Prosecco; just how did it suddenly become the ‘must have’ drink with the ladies? It seems to be everywhere and packs of drunken women clutching empty Prosecco bottles roam the streets of most towns on a Saturday night. Yes, it’s refreshing in an uncomplex and simple way; one of those drinks whose enjoyability is more about in its simplicity than flavour; all bubbles and zing and a bit of a laugh. But then the tears start, the mascara begins to run, the high heels come off and the Prosecco blues begin.
‘I reallly love you mate’, ‘it’s all his fault’, ‘he doesn’t understand me’, ‘what’s my name?’ used to be the territory of drunken males on a Saturday night. But now it’s the litany of women from eighteen to eighty, out on the razz and out of their minds on prosecco. Why do they do it?
Prosecco; it’s not even that good. Basically, it’s an average Italian sparkling white wine, generally dry, made from Glera grapes and before 2009 a wine producer could make wine outside of the Prosecco region, using the Prosecco grape, and put Prosecco on the label. It’s certainly not as good as Champagne or even a reasonable Cava. But in 2009 it was upgraded to DOCG (Definitely Open to Crying Girls) because the producers from that region wanted to eliminate other winemakers from using the name. So now, if a producer makes sparkling wine from the Glera grape, but it doesn’t fit the DOCG specification, they can’t label it Prosecco.

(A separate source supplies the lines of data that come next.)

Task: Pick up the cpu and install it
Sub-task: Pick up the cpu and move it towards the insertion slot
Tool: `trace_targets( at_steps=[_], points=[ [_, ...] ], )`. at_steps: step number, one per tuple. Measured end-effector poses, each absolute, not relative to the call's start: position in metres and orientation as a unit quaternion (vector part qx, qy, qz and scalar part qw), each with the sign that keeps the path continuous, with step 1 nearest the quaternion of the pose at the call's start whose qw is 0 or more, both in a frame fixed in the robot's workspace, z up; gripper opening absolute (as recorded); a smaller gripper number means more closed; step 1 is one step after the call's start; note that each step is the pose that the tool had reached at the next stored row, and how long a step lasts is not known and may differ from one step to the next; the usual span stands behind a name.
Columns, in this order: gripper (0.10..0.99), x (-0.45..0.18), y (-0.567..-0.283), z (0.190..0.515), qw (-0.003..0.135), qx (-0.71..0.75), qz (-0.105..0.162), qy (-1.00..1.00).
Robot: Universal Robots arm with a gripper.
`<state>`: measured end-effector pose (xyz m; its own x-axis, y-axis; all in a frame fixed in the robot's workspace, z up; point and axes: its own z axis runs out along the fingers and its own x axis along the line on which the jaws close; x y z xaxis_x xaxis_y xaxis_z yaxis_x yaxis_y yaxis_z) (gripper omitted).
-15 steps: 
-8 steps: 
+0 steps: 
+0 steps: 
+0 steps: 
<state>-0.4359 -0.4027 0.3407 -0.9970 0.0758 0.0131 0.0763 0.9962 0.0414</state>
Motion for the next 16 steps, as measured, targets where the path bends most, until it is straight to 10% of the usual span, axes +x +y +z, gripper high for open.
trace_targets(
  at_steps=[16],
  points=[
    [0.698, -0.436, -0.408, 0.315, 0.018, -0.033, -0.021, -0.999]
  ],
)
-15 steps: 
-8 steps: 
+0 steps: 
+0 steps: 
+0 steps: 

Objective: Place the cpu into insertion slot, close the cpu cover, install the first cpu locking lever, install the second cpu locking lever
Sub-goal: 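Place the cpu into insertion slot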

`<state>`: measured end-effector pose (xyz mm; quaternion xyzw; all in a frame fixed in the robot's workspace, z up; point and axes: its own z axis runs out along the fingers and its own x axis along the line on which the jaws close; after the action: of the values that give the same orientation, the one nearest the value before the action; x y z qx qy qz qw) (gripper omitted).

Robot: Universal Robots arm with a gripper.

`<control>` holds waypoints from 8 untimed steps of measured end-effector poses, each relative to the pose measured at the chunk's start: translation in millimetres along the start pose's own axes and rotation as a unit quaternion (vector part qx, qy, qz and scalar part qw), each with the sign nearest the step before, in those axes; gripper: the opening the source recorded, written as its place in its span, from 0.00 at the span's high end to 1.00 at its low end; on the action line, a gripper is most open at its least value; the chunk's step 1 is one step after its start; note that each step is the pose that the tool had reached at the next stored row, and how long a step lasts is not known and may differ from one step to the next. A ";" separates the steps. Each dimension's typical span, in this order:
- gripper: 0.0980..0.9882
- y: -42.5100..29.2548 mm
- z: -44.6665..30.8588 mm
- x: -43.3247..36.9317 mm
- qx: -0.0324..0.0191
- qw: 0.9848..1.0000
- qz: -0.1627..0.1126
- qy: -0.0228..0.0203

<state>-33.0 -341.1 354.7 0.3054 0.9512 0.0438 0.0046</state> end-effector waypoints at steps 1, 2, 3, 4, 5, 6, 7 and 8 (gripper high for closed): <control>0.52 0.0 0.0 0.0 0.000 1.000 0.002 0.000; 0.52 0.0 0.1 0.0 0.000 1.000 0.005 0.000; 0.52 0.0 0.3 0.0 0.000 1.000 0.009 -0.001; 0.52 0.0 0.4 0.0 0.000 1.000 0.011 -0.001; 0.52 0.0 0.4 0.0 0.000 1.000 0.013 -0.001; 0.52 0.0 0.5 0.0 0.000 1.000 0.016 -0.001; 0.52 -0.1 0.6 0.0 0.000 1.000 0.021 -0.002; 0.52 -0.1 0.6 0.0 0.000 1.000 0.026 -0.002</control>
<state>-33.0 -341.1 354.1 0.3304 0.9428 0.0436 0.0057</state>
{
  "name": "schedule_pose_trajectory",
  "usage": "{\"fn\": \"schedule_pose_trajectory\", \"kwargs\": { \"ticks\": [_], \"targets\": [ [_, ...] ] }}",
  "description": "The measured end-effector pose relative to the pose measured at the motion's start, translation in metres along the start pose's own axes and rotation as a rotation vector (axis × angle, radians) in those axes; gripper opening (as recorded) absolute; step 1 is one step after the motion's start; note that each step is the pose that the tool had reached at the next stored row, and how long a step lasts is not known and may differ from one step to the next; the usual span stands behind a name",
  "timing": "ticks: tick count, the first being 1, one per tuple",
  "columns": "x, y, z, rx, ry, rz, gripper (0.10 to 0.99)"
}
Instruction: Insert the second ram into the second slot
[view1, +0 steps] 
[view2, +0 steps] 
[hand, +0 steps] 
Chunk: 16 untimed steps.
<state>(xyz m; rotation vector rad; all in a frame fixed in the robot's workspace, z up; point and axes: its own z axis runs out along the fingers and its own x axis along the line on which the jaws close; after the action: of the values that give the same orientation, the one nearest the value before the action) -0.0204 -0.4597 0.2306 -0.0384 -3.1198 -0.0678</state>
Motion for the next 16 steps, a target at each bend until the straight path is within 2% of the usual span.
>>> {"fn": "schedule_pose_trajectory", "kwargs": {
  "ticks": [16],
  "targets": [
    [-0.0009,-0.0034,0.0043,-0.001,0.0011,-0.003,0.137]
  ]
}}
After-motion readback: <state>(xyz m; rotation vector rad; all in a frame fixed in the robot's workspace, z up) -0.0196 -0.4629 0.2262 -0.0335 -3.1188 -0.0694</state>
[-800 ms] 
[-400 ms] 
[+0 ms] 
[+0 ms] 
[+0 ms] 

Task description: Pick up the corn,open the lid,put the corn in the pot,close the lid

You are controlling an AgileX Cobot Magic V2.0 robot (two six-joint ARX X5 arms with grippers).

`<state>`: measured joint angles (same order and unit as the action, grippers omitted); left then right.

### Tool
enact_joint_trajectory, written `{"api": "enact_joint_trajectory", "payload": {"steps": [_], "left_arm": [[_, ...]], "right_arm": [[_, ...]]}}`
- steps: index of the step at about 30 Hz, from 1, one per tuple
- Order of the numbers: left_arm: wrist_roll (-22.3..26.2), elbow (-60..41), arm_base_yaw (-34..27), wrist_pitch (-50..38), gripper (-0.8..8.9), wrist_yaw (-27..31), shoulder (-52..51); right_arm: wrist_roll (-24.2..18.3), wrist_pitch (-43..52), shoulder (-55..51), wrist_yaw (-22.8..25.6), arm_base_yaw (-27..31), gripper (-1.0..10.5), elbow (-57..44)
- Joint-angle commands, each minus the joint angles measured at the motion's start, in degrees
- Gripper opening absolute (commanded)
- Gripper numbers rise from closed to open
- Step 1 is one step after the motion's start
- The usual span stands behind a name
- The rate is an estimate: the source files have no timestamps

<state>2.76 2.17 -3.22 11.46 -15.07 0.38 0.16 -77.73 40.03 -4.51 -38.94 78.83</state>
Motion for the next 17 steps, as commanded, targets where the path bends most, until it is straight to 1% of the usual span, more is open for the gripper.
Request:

Of course the main reason for its popularity is that the bubbles tickle the noses of the ladies at a quarter of the price of champagne. It also mixes well to make anything from a Bellini to a very complex cocktail and the simple flavour works with pretty much all food as well – chips, pizza, curry, breakfast cereal, low fat yoghurt - so it has a universal appeal in a way that most wines can’t compete with because they actually taste of something. Yes, it’s really just grape fizzy pop with added alcohol for people in bras who don’t really like wine but can manage fruit flavoured ciders.
Strangely its rise to almost universal approval is not as a result of huge, costly advertising and marketing campaigns. The girls have spread it through word of mouth and by posting millions of pictures of them smashed out of their minds through swigging it on social media sites. Interesting side effects of the Prosecco phenomena are that evidence suggests that Prosecco is the cause for the rise in births over the last six years, has led to an eighty percent drop in lager and lime sales, and is responsible for bottle banks always being full.

The only other drink that comes close to it with the ladies is gin. 

But that is another sad and sodden story.